Es ist ja schon einmal etwas Schlimmes passiert. Bei Fulda ist ein ICE mit Tempo 220 in eine Schafherde gerast und entgleist. 19 Menschen wurden verletzt. Den Schäfer traf keine Schuld. Die Weide lag in 500 Metern Entfernung und war ordnungsgemäß abgesichert.

Aber: Etwas muss die Tiere derart in Panik versetzt haben, dass sie entgegen ihrer normalen Verhaltensweise sogar durchs Wasser, sprich einen Bach, gingen, und im Tunnel Schutz suchten. Am wahrscheinlichsten ist die These, dass streunende Hunde dahinter steckten. Gegen den Schäfer wurde wegen des Verdachts des gefährlichen Eingriffs in den Schienenverkehr und fahrlässiger Körperverletzung ermittelt, das Verfahren aber zehn Monate später, im Februar 2009, eingestellt. Für Anton Wunderlich aus Lichtenfels ist das Szenario Schafe auf Gleisen eine große Sorge geblieben. Die ICE-Neubaustrecke geht nämlich quer durch Weideland, auf dem er seine Herden grasen lässt. Dies sogar im Auftrag der Deutschen Bahn, als Landschaftspflegemaßnahme. Wenn fremde Hunde Schafen hinterher jagen, dann hält die verängstigten Tiere auch nicht der nächtens angebrachte Elektrozaun auf. Diese Erfahrung hat die Schäfer-Familie Wunderlich schon einmal an anderer Stelle machen müssen. Deshalb hat Anton Wunderlich gegenüber seinem Ansprechpartner bei der Bahn auf das Gefahrenpotenzial hingewiesen: "Wir müssen es minimieren, ich kann das nicht mehr mit meinem Gewissen vereinbaren. In so einem Zug sitzen 300 bis 400 Leute drin." Er plädiert für einen Zaun, wie er an Autobahnen zum Schutz vor Wildwechsel üblich sei.

Bei den Jägern erfährt seine Forderung volle Unterstützung.
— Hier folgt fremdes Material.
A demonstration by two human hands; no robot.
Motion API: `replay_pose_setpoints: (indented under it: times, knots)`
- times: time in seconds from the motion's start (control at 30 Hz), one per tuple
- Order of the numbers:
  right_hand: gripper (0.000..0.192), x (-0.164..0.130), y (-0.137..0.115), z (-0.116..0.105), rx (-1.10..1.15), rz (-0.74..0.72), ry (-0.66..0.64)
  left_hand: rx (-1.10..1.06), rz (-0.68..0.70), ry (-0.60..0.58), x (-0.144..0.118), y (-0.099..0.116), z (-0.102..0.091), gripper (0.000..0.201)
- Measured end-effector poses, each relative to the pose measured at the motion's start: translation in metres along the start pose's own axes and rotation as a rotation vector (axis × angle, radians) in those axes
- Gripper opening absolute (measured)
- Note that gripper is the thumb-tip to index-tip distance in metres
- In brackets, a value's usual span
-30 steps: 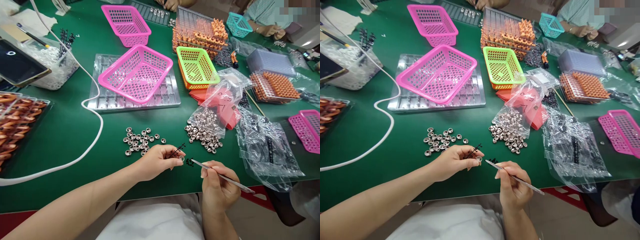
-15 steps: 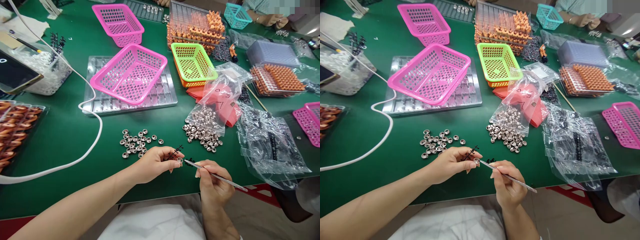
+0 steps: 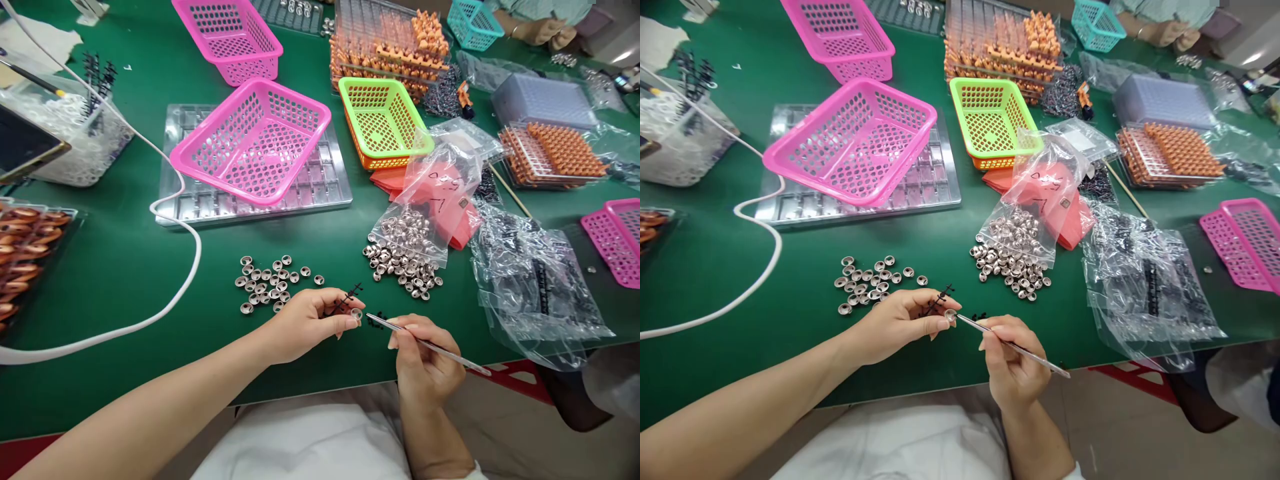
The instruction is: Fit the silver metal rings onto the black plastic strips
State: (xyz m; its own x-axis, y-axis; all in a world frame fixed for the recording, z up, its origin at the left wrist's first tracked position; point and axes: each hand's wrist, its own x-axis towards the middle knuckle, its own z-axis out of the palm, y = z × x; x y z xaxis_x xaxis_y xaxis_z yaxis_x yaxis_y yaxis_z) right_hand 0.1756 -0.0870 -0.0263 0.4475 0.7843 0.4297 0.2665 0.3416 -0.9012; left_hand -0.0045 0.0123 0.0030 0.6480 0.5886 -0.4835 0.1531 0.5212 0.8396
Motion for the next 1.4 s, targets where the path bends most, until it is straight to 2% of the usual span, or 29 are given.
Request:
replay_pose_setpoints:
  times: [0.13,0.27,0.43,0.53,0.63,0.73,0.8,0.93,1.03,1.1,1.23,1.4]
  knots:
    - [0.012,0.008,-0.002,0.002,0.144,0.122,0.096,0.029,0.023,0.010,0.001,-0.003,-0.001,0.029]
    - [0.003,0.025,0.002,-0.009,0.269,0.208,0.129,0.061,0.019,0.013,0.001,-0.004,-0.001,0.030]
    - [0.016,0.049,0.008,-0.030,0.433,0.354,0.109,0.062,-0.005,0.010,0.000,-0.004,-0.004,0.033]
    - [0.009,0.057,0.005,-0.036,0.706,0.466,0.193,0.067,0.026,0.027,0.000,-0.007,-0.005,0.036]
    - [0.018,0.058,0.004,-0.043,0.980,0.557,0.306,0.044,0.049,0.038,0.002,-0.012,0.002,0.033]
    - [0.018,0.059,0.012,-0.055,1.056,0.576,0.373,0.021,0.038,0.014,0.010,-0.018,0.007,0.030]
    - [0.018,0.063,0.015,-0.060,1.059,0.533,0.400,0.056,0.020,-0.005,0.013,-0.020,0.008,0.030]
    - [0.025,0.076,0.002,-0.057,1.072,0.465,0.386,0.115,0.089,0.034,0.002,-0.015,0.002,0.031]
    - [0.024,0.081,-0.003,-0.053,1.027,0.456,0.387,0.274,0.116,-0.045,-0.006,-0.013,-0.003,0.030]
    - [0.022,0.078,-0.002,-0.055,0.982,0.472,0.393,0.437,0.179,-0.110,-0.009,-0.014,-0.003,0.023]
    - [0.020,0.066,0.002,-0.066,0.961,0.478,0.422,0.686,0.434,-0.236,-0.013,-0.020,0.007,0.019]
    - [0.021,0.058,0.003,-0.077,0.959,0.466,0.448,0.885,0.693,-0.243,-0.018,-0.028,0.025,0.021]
Hegering-Leiter Karl Hagel berichtet von einer hohen Wildschweindichte im betreffenden Bereich. "Wir schießen dort über 100 Sauen im Jahr." Hundertprozentigen Schutz biete auch ein Zaun nicht, aber er sei das Mindeste. Auch der Jagdverband ist laut Hagel in Sorge. "Bei einer Drückjagd sind wir für die Verkehrssicherungspflicht zuständig." Wenn es dann wegen einer Rotte Sauen zu einem Unfall auf der ICE-Strecke käme, stünde der Jagdleiter in der Verantwortung. Die kritischen Punkte seien der Bahn bekannt, betont Hagel. Denn der Bayerische Jagdverband sei um eine Stellungnahme gebeten worden, und die habe der Kreisverband auch abgegeben. Das allerdings sei bislang ohne Reaktion geblieben, nicht einmal eine Eingangsbestätigung habe man erhalten. "Wir Jäger sind daran interessiert, dass da eine Lösung gefunden wird", sagt der Hegering-Leiter.
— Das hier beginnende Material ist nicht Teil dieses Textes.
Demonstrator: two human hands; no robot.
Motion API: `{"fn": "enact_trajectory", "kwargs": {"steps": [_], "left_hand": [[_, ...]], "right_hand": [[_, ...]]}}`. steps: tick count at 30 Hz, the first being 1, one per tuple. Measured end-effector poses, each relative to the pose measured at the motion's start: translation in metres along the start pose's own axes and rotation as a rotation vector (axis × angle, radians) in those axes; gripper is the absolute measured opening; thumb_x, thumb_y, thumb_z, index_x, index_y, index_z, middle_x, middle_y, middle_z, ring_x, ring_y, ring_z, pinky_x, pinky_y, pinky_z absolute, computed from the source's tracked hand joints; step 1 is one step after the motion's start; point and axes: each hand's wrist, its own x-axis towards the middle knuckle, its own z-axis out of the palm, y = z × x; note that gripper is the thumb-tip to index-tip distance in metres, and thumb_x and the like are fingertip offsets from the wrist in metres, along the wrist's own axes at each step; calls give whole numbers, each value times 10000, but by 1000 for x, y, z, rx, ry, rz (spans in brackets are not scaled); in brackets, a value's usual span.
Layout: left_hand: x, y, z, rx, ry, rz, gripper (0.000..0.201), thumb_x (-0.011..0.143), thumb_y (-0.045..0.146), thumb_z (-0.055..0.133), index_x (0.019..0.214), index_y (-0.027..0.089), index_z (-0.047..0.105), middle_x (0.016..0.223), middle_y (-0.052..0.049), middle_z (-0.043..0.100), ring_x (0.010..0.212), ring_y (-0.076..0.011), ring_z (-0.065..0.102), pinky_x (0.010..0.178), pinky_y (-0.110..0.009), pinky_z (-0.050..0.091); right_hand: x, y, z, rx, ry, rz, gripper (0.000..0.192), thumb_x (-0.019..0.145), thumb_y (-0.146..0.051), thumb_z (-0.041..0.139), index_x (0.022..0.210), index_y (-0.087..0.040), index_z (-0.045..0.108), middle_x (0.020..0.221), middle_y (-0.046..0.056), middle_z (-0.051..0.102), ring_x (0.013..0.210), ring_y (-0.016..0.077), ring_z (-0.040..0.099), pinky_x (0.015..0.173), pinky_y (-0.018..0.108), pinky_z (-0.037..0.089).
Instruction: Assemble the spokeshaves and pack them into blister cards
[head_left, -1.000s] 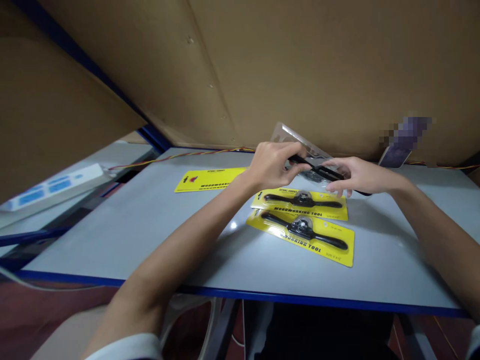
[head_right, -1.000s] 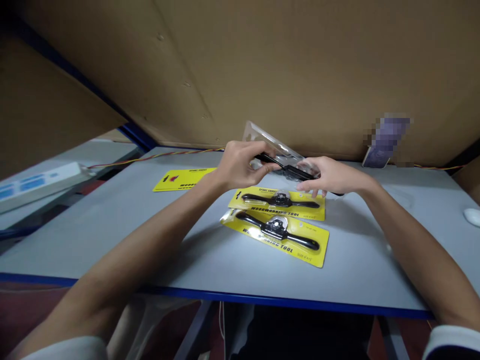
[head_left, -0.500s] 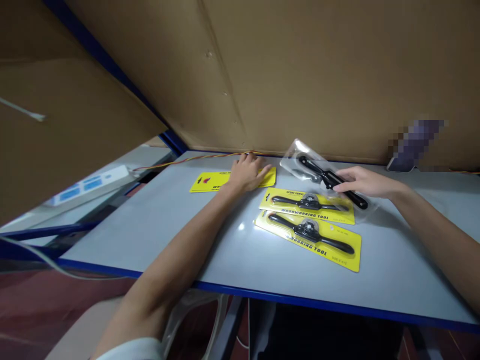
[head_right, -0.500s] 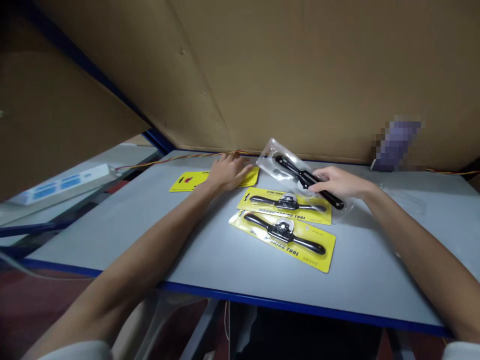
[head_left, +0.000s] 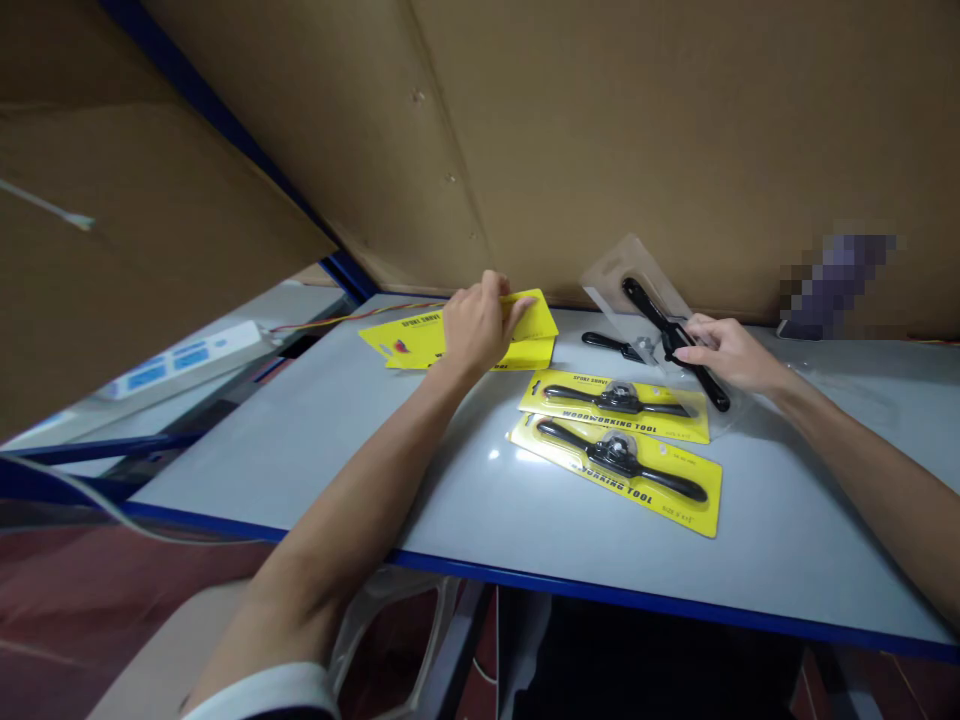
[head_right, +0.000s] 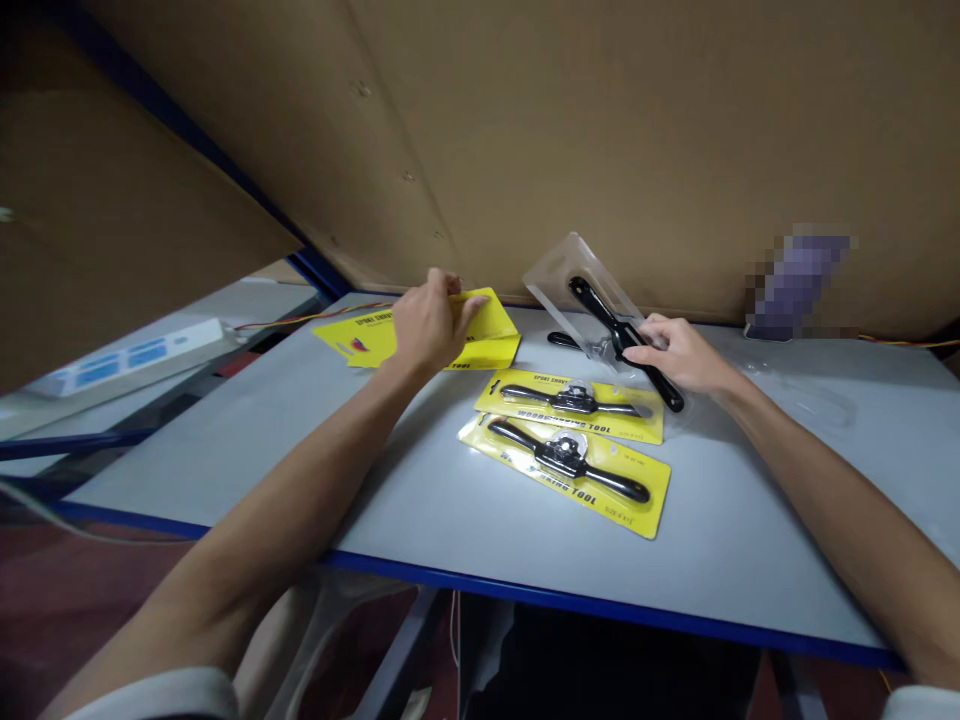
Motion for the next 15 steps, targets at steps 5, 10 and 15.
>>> {"fn": "enact_trajectory", "kwargs": {"steps": [5,10,15], "left_hand": [[1,9,-20,-67,203,185,428,976,473,582,1334,241,557,1186,-142,676,1189,-366,631,1081,-563,448],[1,26,-34,-62,159,251,157,935,291,579,1084,261,620,1190,-126,683,1236,-354,623,1091,-596,466],[-3,43,-36,-136,-16,325,253,892,352,612,1128,268,585,1572,-130,521,1448,-375,482,1144,-613,441]], "right_hand": [[-4,1,-7,316,-81,212,431,806,-593,806,934,-191,720,784,20,666,690,180,618,650,338,479],[-7,-2,-20,573,-157,285,700,765,-478,902,1334,-289,542,876,-13,730,737,208,735,738,383,589],[-9,-22,-22,531,-218,312,476,870,-406,779,1274,-283,560,878,0,694,772,200,690,690,356,568]]}}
Helge Gork, Ingenieur bei der DB-Projektbau, bestätigt auf Anfrage unserer Zeitung, dass die Hinweise bei der Bahn angekommen sind. Und dass das letzte Wort noch nicht gesprochen ist. "Wir sind am Prüfen." Einem Gutachten zufolge sei eine Abzäunung im Bereich des Eierberge-Tunnels nicht zwingend erforderlich. Die ganze Trasse einzäunen werde man definitiv nicht. Doch sei man bestrebt, für einige Stellen, wo nicht bereits Lärmschutzwände stehen, eine Lösung zu finden, insbesondere im Bereich von Brücken und Tunneln.


Wie kann die Lösung aussehen?

Eine allgemeine Einzäunung der Gleise zur Verhinderung von Unfällen hatte das Bundesverkehrsministerium nach dem Unfall 2008 für nicht sinnvoll erachtet. Im Falle eines Unglücks könnten sich Zäune auch als hinderlich erweisen.
Schäfer Wunderlichs Sorge wird indes auch bei der Einsatzleitung für mögliche Rettungsaktionen an der ICE-Strecke ernst genommen. Kreisbrandrat Timm Vogler weiß um die Thematik und will sie bei der nächsten Besprechung mit Verantwortlichen der DB aufgreifen. Diese ist für Januar anberaumt.


BBV will Interessen bündeln

Unterstützung gibt es zudem vom Bauernverband. Der bittet Mitglieder, die ebenfalls Tiere halten und deshalb Befürchtungen wegen des vorbeifahrenden Hochgeschwindigkeitszuges haben, sich zu melden. "Nur so können wir die Interessen bündeln", sagt BBV-Geschäftsführer Hans Rebelein. Der Verband wisse nämlich nicht im Detail, wo etwa frei laufende Rinder oder Pferde auf einer Koppel stehen. Auch Damwildhalter könnte der Aufruf betreffen.

Nach dem Unglück bei Fulda sagte der damalige Bahnchef Hartmut Mehdorn, das dürfe nie wieder passieren, und dafür werde man sorgen. Dass der hessische Schäfer allerdings schon zehn Jahre zuvor dafür plädiert hatte, für mehr Sicherheit entlang der Strecke Zäune zu errichten, darauf wies sein Züchterverband hin. Es sei aus Kostengründen abgelehnt worden.